When the bandits arrived that night, they found Wuon Akol resting awake in the hut. Min Akol was snoring on the mat. Their daughter Akol, the widow Opasa, and her son Lebo were stretched near the warm hearth, sleeping. It was a month without rain. Outside, the moon had called all her children and grandchildren, the stars, to laugh at Nam Village from up above. It was so clear outside that anyone who had lost a coin could have seen it shining in the grass.

Wuon Akol’s was the only homestead on the other side of the river, pressed at the foot of the small hill in the village, so it took longer to reach whenever there were calls of distress. Many years after the government had demarcated the land and settled people in the new village, Wuon Akol and his wife would curse why they had accepted to buy that piece of land, which was the last homestead before one entered the land of the president’s people. For that year, when democracy descended on the country, nights were moments of torment.
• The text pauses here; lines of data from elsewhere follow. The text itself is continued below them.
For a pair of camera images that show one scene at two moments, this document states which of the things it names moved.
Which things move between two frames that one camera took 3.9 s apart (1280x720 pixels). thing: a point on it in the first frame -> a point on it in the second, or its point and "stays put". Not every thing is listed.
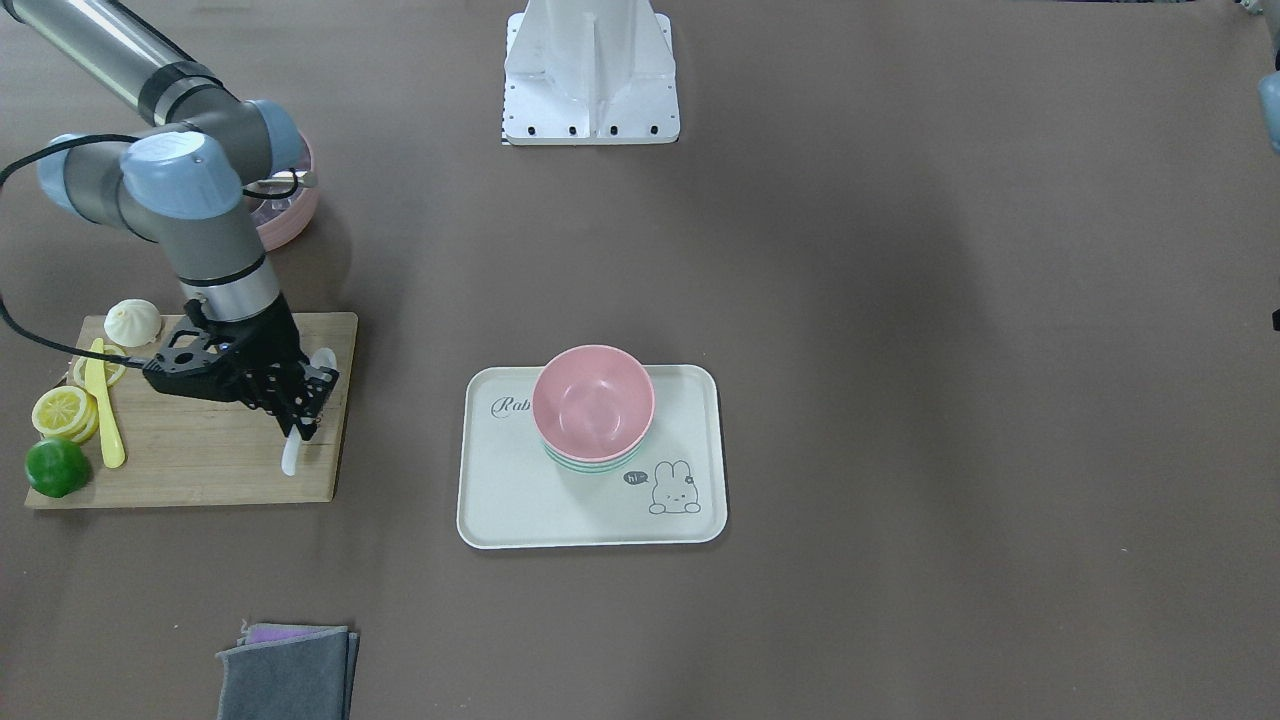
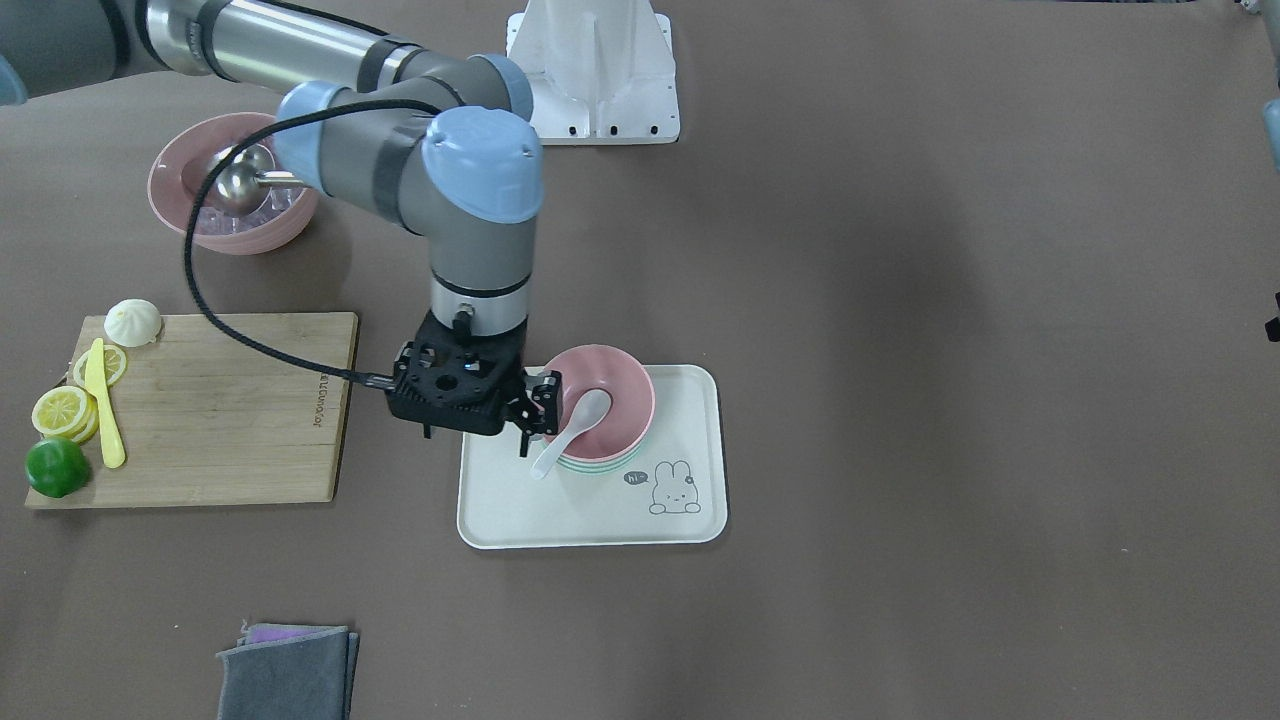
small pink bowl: [593, 403] stays put
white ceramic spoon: [324, 358] -> [591, 408]
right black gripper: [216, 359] -> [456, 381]
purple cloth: [268, 632] stays put
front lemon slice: [65, 411] stays put
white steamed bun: [132, 322] stays put
The family – like all families in Nam – could not sleep. And one was doomed if he did not keep dogs.

Many years before, Wuon Akol had been lucky to visit his cattle kraal at night just in time to find three of his bulls loosed from their pegs of loch, ready to be driven out of the enclosure and led into the hills. It had been a narrow catch, and the thieves had fled without their quarry. The following day, Wuon Akol had entered the bush and cut thick poles, which he used to reinforce the walls of the cattle kraal.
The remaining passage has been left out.